--- RECORDS FOR THE TASK ---

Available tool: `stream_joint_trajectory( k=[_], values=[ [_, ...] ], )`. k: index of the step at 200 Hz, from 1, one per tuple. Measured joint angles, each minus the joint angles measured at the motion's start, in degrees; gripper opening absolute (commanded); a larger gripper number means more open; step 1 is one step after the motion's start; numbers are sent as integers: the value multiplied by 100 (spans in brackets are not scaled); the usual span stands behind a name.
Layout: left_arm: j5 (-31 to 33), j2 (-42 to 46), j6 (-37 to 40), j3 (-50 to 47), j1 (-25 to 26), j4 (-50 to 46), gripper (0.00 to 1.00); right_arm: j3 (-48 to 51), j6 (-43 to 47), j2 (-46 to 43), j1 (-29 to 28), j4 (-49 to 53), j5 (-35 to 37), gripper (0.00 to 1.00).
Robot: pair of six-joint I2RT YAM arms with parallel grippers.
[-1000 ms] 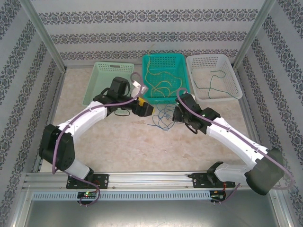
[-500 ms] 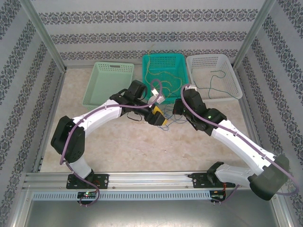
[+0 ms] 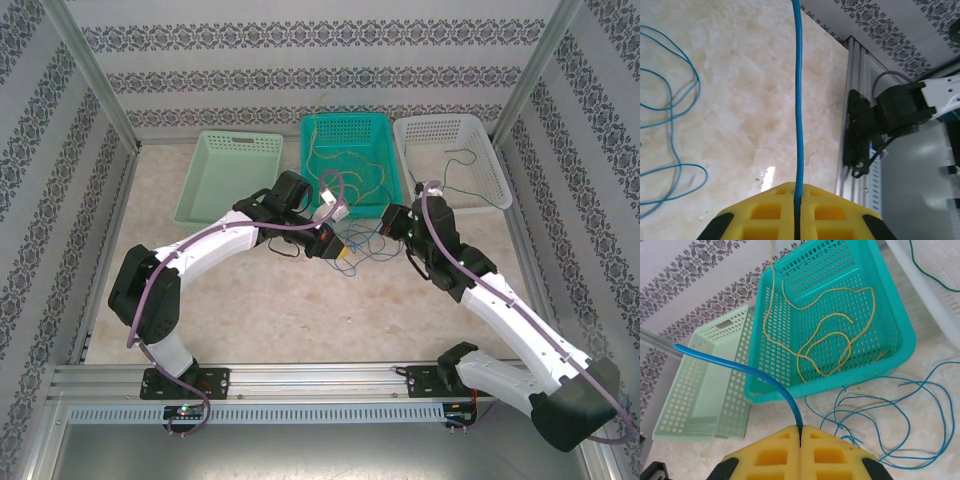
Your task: Untangle the cables
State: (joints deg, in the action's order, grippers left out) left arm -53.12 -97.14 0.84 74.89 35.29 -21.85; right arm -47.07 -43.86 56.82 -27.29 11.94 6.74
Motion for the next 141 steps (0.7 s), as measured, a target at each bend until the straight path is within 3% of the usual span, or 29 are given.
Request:
stream_joint_trajectory(
  k=[62, 141],
  values=[
    [772, 197, -505, -428, 0, 560, 0, 1152, -1327, -400, 157, -1355, -160, 0],
    [1786, 800, -1209, -898, 24, 1425, 0, 2422, -3954, -339, -4, -3386, 415, 0]
  ],
)
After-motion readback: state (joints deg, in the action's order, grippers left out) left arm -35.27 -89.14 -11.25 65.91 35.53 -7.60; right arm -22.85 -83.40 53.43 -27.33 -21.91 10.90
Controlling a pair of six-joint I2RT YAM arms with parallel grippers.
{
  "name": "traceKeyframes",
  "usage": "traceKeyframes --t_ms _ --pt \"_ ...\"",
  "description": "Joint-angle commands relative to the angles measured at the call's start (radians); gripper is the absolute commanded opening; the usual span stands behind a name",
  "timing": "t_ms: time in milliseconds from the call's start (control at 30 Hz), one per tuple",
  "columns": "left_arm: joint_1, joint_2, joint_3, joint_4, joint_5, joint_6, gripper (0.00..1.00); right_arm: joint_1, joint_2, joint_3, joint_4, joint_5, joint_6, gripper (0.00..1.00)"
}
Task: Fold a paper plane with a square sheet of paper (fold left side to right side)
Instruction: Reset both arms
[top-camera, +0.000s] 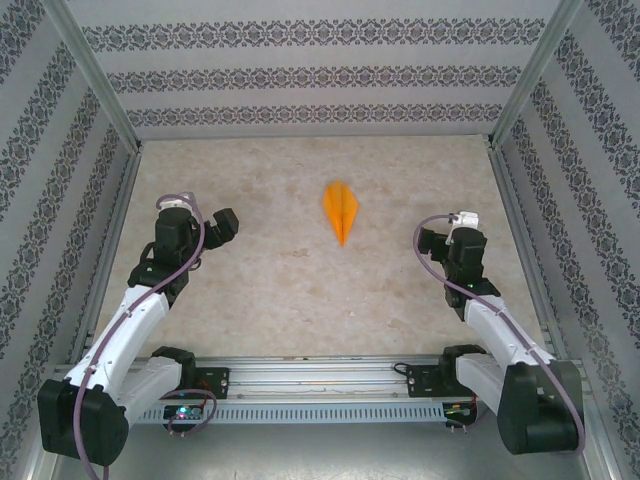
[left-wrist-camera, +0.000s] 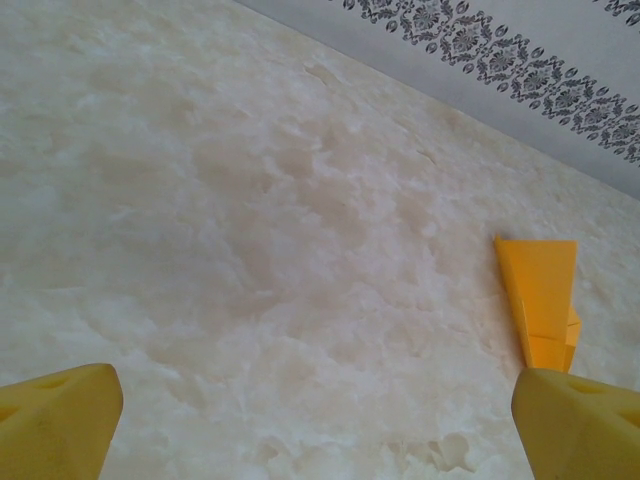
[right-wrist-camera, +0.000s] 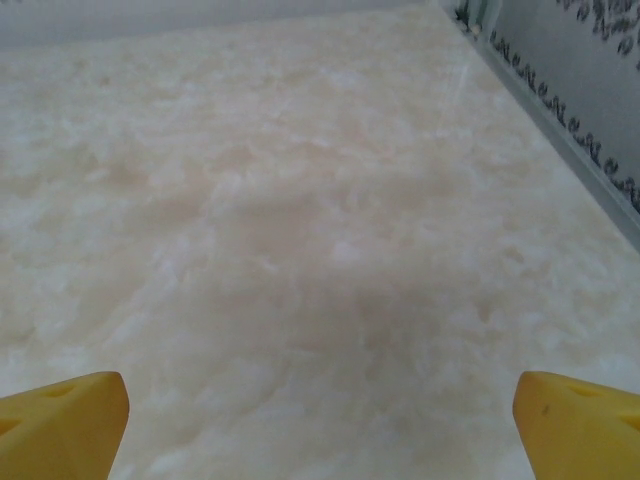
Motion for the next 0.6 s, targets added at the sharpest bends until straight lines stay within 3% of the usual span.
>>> traceKeyframes --t_ms 0,367,567 --pt "0.020 -0.011 0.026 -0.027 -0.026 0.044 1.00 -0.026 0.051 -0.064 0.257 -0.077 -0.037 0.98" --pt "0.029 -0.003 -0.004 0.006 -0.093 0.122 1.00 -0.047 0.305 -0.087 0.647 -0.226 -0.086 0.98" --pt "0.035 0.002 -0.081 0.142 -0.243 0.219 1.00 -0.048 0.477 -0.067 0.766 -0.277 -0.097 0.98"
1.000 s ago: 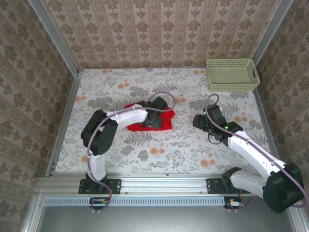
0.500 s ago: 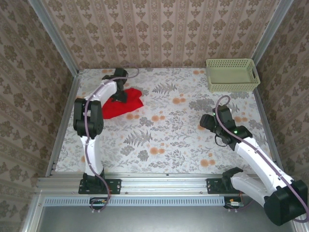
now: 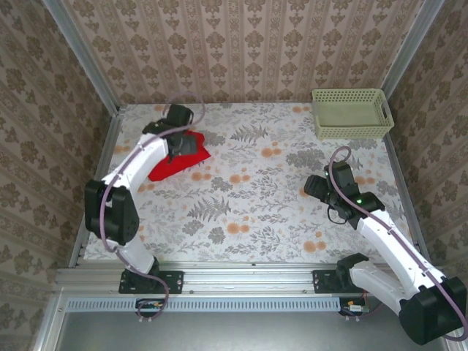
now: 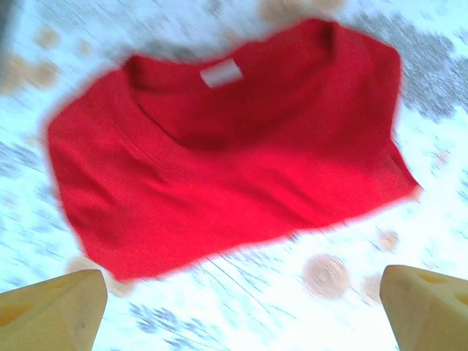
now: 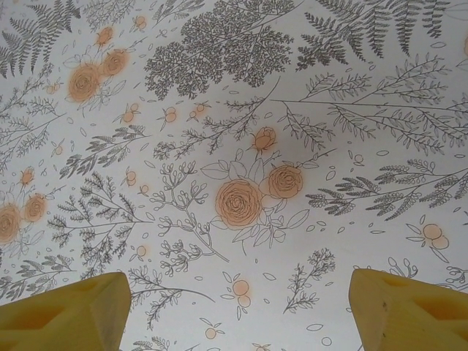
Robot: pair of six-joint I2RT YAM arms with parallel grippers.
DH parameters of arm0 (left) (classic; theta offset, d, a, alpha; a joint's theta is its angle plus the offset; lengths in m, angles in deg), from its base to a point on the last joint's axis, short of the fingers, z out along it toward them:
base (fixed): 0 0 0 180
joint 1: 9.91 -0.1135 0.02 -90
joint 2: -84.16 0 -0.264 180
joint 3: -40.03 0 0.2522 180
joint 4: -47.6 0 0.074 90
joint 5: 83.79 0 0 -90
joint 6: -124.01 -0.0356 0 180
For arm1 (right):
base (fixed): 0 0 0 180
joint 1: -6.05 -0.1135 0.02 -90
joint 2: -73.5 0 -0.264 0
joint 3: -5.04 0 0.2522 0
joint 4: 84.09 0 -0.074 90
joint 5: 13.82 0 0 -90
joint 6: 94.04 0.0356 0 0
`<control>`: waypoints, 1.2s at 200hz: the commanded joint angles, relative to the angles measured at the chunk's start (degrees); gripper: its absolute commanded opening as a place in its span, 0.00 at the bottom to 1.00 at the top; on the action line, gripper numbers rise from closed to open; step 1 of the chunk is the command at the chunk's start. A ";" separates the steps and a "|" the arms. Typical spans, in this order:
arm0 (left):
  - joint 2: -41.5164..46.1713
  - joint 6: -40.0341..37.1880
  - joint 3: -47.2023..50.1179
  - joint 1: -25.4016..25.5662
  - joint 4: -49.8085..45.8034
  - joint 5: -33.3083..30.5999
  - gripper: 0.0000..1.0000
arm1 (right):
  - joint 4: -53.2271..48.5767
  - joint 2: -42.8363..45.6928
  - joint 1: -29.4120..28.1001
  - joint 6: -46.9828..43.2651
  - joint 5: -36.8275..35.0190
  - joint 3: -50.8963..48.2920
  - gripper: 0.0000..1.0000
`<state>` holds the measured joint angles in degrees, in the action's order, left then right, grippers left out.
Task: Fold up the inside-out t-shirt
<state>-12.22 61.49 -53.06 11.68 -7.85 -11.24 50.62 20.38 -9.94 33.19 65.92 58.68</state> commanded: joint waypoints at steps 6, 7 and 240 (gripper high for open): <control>-4.81 14.24 10.19 -3.27 9.32 10.79 0.97 | -0.14 -0.40 0.42 -0.69 1.16 -0.03 0.80; -5.02 14.25 10.35 -3.37 9.60 11.00 0.97 | -0.13 -0.40 0.43 -0.68 1.14 -0.05 0.80; -18.94 -7.17 -16.20 -23.26 -0.89 2.55 0.99 | -4.37 -0.27 3.06 -5.32 -3.35 5.10 0.86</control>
<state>-40.18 54.46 -75.74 -12.32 -8.92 -7.24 47.63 20.14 -8.28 31.47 66.45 59.97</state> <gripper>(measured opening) 0.962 0.837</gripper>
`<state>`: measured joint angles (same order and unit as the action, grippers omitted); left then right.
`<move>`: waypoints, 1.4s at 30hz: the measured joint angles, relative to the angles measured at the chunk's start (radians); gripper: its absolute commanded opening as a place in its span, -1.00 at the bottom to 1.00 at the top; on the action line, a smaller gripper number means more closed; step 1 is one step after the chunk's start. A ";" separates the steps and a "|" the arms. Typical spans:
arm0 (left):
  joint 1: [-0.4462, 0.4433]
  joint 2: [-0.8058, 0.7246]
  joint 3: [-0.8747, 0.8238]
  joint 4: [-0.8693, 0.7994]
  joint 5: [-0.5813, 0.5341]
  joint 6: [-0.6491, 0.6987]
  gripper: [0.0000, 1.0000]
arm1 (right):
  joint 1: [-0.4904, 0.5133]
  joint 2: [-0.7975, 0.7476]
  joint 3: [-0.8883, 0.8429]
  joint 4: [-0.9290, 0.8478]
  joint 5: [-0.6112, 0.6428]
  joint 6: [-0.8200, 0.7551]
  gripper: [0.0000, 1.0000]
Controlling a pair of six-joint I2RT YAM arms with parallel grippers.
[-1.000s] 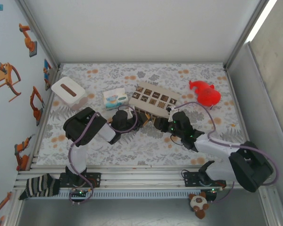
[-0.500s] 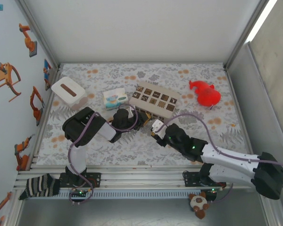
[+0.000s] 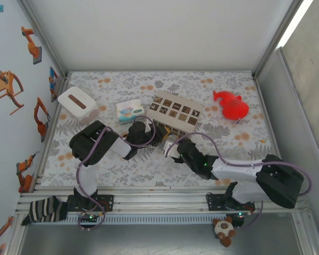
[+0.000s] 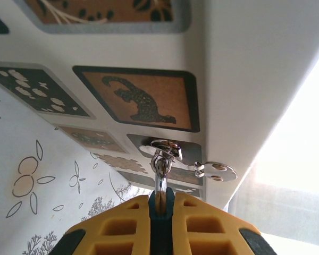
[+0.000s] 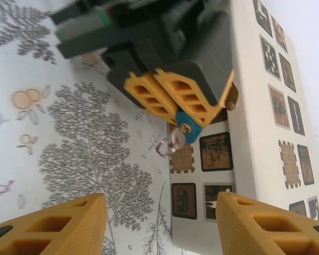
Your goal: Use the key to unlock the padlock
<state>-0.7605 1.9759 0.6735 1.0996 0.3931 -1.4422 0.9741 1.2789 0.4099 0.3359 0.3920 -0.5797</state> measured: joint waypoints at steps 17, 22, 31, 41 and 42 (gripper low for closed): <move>0.000 -0.022 0.021 -0.074 0.000 -0.040 -1.00 | -0.121 0.085 -0.023 0.157 -0.238 -0.059 -0.10; 0.000 -0.037 0.028 -0.113 0.000 -0.039 -1.00 | -0.121 0.154 0.003 0.177 -0.238 -0.077 -0.19; 0.000 -0.042 0.031 -0.131 -0.003 -0.040 -1.00 | -0.127 0.236 0.037 0.251 -0.196 -0.104 -0.25; 0.000 -0.042 0.031 -0.130 -0.002 -0.042 -1.00 | -0.142 0.267 0.066 0.305 -0.163 -0.130 -0.42; 0.000 -0.042 0.031 -0.130 -0.002 -0.043 -1.00 | -0.142 0.272 0.066 0.309 -0.162 -0.129 -0.47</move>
<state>-0.7605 1.9335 0.7048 0.9699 0.3908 -1.4857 0.8322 1.5505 0.4759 0.6449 0.2298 -0.7090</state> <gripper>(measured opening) 0.117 0.302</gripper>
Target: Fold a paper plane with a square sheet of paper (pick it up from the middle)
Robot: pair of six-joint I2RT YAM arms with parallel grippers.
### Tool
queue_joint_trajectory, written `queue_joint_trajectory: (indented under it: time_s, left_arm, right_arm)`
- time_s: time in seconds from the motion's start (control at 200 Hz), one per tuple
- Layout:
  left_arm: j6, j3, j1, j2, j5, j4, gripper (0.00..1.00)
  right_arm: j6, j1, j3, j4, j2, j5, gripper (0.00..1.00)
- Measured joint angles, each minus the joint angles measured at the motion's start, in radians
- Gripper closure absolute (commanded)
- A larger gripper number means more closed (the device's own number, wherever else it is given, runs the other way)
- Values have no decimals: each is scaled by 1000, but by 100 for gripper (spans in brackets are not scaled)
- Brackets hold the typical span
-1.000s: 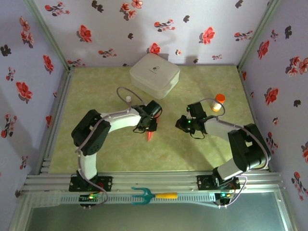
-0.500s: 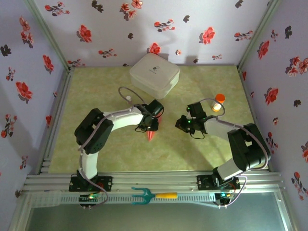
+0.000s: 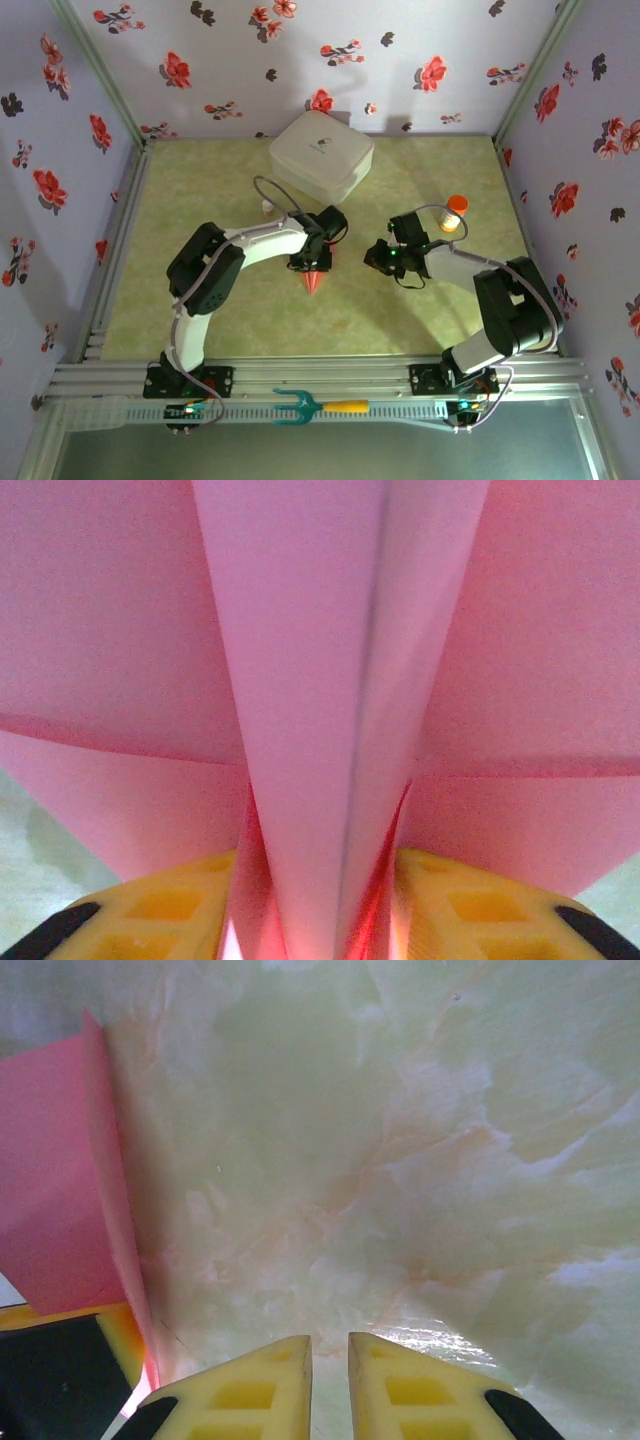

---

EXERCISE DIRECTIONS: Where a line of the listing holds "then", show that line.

ANSWER TO THIS PROBLEM:
`<state>` holds the measured joint angles in degrees, in the action's order, left then right, grippers left out.
`<state>`: measured joint angles (same order and unit as the action, grippers omitted); left then right.

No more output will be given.